Anaplasmose bovine

L’anaplasmose bovine est due à une infection à Anaplasma marginale. Une autre espèce, A. centrale, est en mesure de provoquer de l’anémie, à un degré modéré, mais son incidence clinique sur le terrain est extrêmement faible. C’est A. marginale qui est responsable de presque tous les cas cliniques. Ce microorganisme est classé dans le genre Anaplasma qui appartient à la famille des Anaplasmataceae dans l’ordre des Rickettsiales. Typiquement, la maladie est transmise par des tiques vectrices ; une transmission mécanique par un insecte piqueur ou par une aiguille est toutefois possible. Les signes cliniques les plus caractéristiques de l’anaplasmose sont l’anémie et l’ictère, ce dernier apparaissant à un stade avancé de la maladie. On n’observe ni hémoglobinémie ni hémoglobinurie, ce qui peut orienter le diagnostic différentiel entre l’anaplasmose et la babésiose, la seconde étant souvent endémique dans les mêmes régions que la première. Entre autres signes, on observe une chute de la production lactée et une rapide perte de poids, mais seule l’identification du microorganisme permettra de confirmer le diagnostic.

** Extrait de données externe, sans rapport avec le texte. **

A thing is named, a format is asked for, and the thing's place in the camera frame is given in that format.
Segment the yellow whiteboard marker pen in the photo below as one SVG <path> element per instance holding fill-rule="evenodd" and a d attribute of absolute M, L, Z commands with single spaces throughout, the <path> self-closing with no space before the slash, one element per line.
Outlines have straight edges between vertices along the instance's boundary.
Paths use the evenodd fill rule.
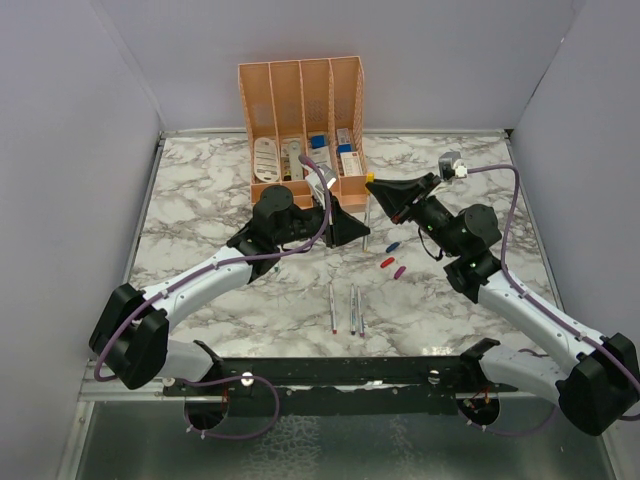
<path fill-rule="evenodd" d="M 371 210 L 371 198 L 370 198 L 370 196 L 367 196 L 366 203 L 365 203 L 363 223 L 368 228 L 370 228 L 370 210 Z M 363 242 L 362 242 L 362 251 L 363 252 L 367 252 L 368 251 L 369 235 L 370 235 L 370 231 L 369 231 L 368 234 L 366 234 L 363 237 Z"/>

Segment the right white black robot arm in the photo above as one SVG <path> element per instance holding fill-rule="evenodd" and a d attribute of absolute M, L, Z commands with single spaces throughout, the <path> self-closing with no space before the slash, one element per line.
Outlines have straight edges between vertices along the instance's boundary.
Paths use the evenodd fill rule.
<path fill-rule="evenodd" d="M 598 436 L 639 402 L 639 363 L 634 343 L 607 337 L 566 315 L 516 279 L 491 247 L 506 241 L 492 207 L 474 204 L 452 214 L 434 195 L 429 173 L 414 180 L 373 180 L 366 188 L 396 225 L 413 222 L 451 258 L 451 287 L 503 317 L 541 347 L 541 358 L 484 340 L 464 353 L 461 383 L 481 391 L 506 384 L 557 406 L 580 431 Z"/>

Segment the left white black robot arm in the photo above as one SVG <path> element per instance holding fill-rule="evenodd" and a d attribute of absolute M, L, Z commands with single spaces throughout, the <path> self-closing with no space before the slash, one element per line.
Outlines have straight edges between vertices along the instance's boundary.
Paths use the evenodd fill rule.
<path fill-rule="evenodd" d="M 299 242 L 297 250 L 304 253 L 317 240 L 335 248 L 369 232 L 336 197 L 301 209 L 288 188 L 268 187 L 251 219 L 212 257 L 154 286 L 138 290 L 126 283 L 112 292 L 89 340 L 96 365 L 107 366 L 112 378 L 130 390 L 164 377 L 210 394 L 220 385 L 221 360 L 201 342 L 172 340 L 177 325 L 217 297 L 265 275 L 289 254 L 289 243 Z"/>

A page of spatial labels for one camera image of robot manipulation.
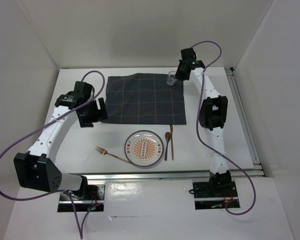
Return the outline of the copper knife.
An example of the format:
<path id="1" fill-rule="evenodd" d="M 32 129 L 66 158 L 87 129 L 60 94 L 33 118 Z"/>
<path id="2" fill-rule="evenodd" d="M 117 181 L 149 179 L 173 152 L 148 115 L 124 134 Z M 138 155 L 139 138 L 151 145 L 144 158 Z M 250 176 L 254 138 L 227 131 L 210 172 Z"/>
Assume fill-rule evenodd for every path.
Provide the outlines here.
<path id="1" fill-rule="evenodd" d="M 174 161 L 173 125 L 170 125 L 171 159 Z"/>

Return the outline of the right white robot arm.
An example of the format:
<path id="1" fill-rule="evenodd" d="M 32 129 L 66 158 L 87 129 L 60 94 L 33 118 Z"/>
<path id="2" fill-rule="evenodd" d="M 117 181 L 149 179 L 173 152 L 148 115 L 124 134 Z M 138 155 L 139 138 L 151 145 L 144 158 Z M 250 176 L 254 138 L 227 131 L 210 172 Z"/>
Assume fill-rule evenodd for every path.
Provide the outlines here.
<path id="1" fill-rule="evenodd" d="M 193 194 L 203 197 L 223 197 L 232 183 L 232 177 L 224 144 L 224 126 L 227 119 L 228 98 L 221 95 L 205 73 L 205 65 L 197 60 L 192 47 L 181 51 L 181 59 L 175 74 L 177 80 L 191 80 L 202 95 L 199 104 L 198 123 L 203 128 L 207 145 L 212 148 L 210 158 L 209 181 L 207 186 L 193 187 Z"/>

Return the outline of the dark grey checked cloth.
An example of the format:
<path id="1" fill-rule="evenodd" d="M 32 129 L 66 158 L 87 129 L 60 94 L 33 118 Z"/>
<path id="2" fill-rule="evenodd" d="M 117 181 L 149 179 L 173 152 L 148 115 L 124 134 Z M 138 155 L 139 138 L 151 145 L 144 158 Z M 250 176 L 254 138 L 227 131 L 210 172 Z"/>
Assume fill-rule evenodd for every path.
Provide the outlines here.
<path id="1" fill-rule="evenodd" d="M 167 84 L 166 74 L 109 76 L 105 107 L 107 124 L 186 125 L 184 83 Z"/>

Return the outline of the clear plastic cup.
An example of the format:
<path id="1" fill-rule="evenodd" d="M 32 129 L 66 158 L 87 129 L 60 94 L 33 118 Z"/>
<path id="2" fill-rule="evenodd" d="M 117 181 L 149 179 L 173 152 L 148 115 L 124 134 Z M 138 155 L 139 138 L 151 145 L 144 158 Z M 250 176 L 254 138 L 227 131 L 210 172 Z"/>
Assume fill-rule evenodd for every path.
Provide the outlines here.
<path id="1" fill-rule="evenodd" d="M 166 83 L 169 85 L 169 86 L 173 86 L 176 82 L 177 82 L 177 78 L 176 78 L 176 71 L 170 71 L 168 74 L 167 74 L 167 80 L 166 80 Z"/>

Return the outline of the patterned glass plate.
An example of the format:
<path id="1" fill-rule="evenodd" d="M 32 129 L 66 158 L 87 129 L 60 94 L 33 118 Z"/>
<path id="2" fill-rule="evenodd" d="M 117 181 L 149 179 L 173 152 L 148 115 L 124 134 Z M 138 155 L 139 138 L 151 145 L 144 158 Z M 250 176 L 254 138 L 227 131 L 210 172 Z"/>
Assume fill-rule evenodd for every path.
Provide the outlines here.
<path id="1" fill-rule="evenodd" d="M 164 143 L 153 131 L 138 130 L 128 136 L 124 143 L 127 160 L 138 168 L 155 166 L 164 155 Z"/>

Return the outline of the copper fork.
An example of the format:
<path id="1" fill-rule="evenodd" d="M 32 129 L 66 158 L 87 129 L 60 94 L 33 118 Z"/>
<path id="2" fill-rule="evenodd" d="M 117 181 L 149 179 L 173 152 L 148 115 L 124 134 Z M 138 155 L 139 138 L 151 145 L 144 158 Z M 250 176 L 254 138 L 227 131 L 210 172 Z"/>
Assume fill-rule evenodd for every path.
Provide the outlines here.
<path id="1" fill-rule="evenodd" d="M 116 158 L 116 159 L 118 159 L 118 160 L 120 160 L 120 161 L 123 161 L 123 162 L 126 162 L 126 163 L 128 163 L 128 164 L 131 164 L 131 162 L 130 161 L 128 161 L 128 160 L 126 160 L 126 159 L 124 159 L 124 158 L 122 158 L 122 157 L 119 157 L 119 156 L 117 156 L 117 155 L 114 155 L 114 154 L 112 154 L 112 153 L 109 153 L 106 149 L 104 149 L 104 148 L 102 148 L 102 147 L 99 147 L 99 146 L 96 146 L 95 147 L 95 150 L 98 152 L 98 153 L 100 153 L 100 154 L 102 154 L 102 155 L 109 155 L 109 156 L 111 156 L 111 157 L 113 157 L 113 158 Z"/>

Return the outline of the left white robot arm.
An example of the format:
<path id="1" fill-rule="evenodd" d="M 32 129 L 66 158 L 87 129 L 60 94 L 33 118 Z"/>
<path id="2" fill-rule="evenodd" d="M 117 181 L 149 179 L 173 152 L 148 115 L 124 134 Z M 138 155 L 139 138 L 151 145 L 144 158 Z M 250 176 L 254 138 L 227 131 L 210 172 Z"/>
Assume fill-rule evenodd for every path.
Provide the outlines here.
<path id="1" fill-rule="evenodd" d="M 23 188 L 55 193 L 70 191 L 78 200 L 89 193 L 86 177 L 62 173 L 55 165 L 56 157 L 67 133 L 75 122 L 81 128 L 92 128 L 94 123 L 108 118 L 102 97 L 93 99 L 94 87 L 77 81 L 74 90 L 62 94 L 37 141 L 25 153 L 17 153 L 13 163 L 19 184 Z"/>

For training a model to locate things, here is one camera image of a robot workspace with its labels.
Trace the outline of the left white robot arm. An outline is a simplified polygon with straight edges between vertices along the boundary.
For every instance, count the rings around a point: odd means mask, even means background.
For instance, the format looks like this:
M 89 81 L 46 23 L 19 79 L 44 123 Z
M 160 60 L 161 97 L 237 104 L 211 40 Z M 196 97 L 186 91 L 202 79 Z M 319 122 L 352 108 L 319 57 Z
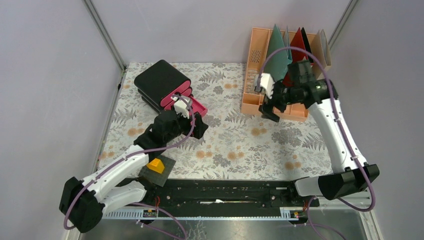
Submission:
M 125 205 L 152 204 L 155 192 L 137 180 L 118 186 L 130 173 L 152 162 L 167 149 L 177 147 L 188 138 L 201 139 L 208 129 L 203 114 L 188 117 L 176 110 L 164 110 L 119 157 L 100 170 L 82 178 L 69 178 L 63 187 L 59 210 L 64 214 L 63 227 L 86 233 L 103 215 Z

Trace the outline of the red folder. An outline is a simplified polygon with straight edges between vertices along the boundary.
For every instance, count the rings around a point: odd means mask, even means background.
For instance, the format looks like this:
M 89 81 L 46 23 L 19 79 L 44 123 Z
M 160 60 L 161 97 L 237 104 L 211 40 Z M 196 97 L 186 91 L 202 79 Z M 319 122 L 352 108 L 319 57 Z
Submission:
M 303 49 L 305 51 L 308 51 L 309 53 L 311 53 L 311 47 L 310 47 L 310 42 L 308 39 L 308 35 L 305 31 L 305 29 L 302 28 L 298 28 L 298 30 L 296 31 L 296 33 L 293 35 L 292 40 L 290 41 L 290 46 L 291 47 L 297 47 L 300 49 Z M 297 50 L 291 50 L 291 56 L 292 56 L 292 62 L 299 62 L 299 61 L 303 61 L 303 60 L 309 60 L 309 62 L 311 64 L 314 63 L 313 59 L 309 59 L 308 55 L 305 53 L 302 53 L 300 51 Z M 286 87 L 292 87 L 294 85 L 293 81 L 290 78 L 289 73 L 286 74 L 286 76 L 283 79 L 283 84 Z

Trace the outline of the teal folder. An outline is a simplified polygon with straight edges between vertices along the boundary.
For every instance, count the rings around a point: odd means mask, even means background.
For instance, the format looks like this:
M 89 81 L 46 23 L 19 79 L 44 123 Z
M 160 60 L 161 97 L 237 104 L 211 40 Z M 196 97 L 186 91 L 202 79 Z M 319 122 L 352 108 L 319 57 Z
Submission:
M 266 58 L 280 48 L 289 47 L 289 40 L 289 35 L 286 32 L 282 33 L 275 24 L 268 42 Z M 292 61 L 293 57 L 290 49 L 279 51 L 267 61 L 263 72 L 270 74 L 275 82 L 282 81 L 288 72 L 288 65 Z

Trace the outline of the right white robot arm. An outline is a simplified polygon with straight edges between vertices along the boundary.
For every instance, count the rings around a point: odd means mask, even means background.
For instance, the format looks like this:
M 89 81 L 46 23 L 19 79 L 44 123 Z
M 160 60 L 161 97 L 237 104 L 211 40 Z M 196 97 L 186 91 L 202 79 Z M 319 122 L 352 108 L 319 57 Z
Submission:
M 284 86 L 269 73 L 262 73 L 257 81 L 265 92 L 259 111 L 266 119 L 279 122 L 273 109 L 285 110 L 288 105 L 302 104 L 315 120 L 331 161 L 332 173 L 294 180 L 294 188 L 287 191 L 287 201 L 301 205 L 307 196 L 339 199 L 368 188 L 380 174 L 376 164 L 368 164 L 355 144 L 340 109 L 338 94 L 331 82 L 316 79 L 308 61 L 288 66 L 293 86 Z

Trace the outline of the black pink drawer box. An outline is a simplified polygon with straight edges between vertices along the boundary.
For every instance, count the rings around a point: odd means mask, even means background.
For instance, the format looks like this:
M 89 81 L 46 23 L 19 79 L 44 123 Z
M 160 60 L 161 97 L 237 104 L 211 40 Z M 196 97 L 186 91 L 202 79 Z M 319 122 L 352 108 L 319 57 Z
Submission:
M 192 109 L 204 117 L 208 109 L 194 98 L 191 80 L 161 59 L 135 77 L 134 85 L 141 98 L 157 113 L 170 110 L 174 104 L 172 95 L 188 97 L 192 101 Z

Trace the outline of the beige folder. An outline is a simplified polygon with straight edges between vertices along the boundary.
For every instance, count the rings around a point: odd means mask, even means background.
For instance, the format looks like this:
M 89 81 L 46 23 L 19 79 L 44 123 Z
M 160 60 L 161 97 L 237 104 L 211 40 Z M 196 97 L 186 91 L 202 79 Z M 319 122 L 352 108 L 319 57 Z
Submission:
M 323 79 L 323 71 L 318 66 L 318 63 L 322 65 L 325 71 L 328 71 L 332 67 L 330 47 L 324 29 L 320 29 L 317 32 L 310 47 L 311 53 L 317 58 L 317 60 L 314 60 L 314 63 L 311 64 L 313 74 L 318 80 Z

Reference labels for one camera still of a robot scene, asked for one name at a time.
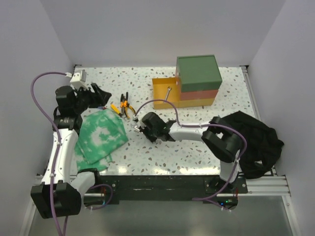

Une fois infectés, les bovins peuvent rester porteurs toute leur vie ; les bovins porteurs seront identifiés par détection des anticorps spécifiques au moyen d’un test sérologique, ou par détection d’ADN rickettsien au moyen d’une technique d’amplification moléculaire. Dans plusieurs pays des vaccins vivants sont utilisés pour protéger les bovins contre l’infection à A. marginale. Le vaccin contre A. centrale, quant à lui, n’est pas totalement sûr, aussi est-il recommandé de ne l’utiliser, autant que possible, que chez les veaux. Aucun cas d’infection à A. marginale n’a jamais été signalé chez l’humain.